Show me each line of the listing below where the word "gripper" appears.

(INFORMATION SHOWN Opens)

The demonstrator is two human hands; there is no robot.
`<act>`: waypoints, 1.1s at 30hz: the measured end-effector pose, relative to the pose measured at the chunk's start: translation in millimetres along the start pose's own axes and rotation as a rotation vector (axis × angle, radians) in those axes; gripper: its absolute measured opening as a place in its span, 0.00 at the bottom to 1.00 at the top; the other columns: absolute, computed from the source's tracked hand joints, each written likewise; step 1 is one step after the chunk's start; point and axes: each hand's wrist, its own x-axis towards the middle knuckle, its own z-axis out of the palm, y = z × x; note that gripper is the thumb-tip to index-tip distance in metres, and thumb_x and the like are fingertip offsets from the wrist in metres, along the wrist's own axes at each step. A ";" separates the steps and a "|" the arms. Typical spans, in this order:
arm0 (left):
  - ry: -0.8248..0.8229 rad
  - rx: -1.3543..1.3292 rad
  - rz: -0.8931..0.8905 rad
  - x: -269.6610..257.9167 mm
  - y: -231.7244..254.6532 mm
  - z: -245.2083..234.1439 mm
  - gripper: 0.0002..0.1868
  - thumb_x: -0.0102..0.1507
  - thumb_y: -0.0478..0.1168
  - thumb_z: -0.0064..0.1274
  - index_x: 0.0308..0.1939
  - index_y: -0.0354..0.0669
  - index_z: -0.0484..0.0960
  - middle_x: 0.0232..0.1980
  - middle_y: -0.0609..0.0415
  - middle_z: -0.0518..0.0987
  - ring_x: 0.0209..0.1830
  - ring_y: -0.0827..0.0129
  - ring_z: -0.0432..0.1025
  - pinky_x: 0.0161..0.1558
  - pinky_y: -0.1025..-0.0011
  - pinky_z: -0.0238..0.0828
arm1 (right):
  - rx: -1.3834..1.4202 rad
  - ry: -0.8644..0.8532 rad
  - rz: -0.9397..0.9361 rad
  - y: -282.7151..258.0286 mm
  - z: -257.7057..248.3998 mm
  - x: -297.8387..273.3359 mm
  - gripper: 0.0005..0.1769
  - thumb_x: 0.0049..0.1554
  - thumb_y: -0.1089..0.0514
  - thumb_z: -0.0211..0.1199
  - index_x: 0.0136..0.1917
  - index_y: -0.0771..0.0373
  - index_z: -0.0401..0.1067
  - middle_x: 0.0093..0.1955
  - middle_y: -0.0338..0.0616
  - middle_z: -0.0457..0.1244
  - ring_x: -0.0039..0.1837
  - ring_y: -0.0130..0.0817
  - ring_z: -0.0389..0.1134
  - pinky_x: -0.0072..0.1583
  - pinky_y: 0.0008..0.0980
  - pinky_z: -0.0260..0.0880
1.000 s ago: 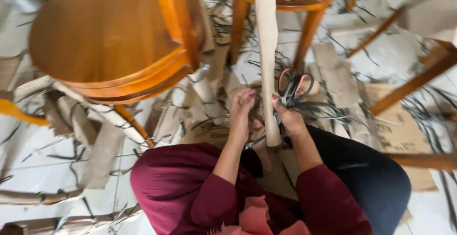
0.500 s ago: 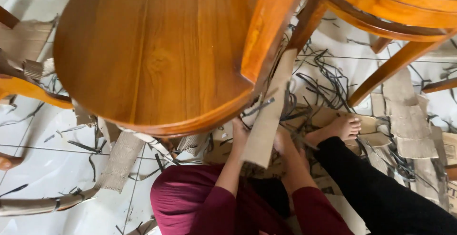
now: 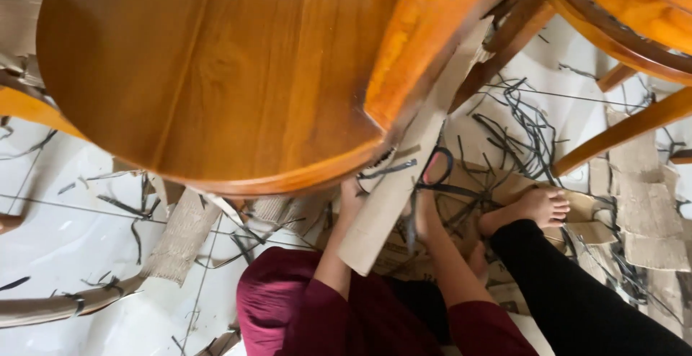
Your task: Wrapping wooden furniture legs with protective cardboard and securing them with plastic strips.
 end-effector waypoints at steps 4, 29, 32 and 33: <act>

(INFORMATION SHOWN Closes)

* **EXERCISE ANSWER**:
`<act>`: waypoints, 1.1s at 30hz: the measured end-effector pose, relative to the pose measured at the chunk's start: translation in millimetres along the start pose's own axes and rotation as a rotation vector (axis × angle, radians) in those axes; gripper: its absolute measured opening as a place in its span, 0.00 at the bottom to 1.00 at the top; the other columns: absolute, computed from the source's tracked hand joints, each written likewise; step 1 is one step after the chunk's start; point and axes: each hand's wrist, its own x-axis towards the middle knuckle, its own z-axis out of the palm, y = z × x; note that gripper is the thumb-tip to index-tip distance in metres, and thumb_x and the like are fingertip offsets from the wrist in metres, along the wrist's own axes at each step. A ";" separates the steps and a "|" the arms. Typical spans, in this order:
  - gripper: 0.0002..0.1868
  - gripper: 0.0005..0.1769

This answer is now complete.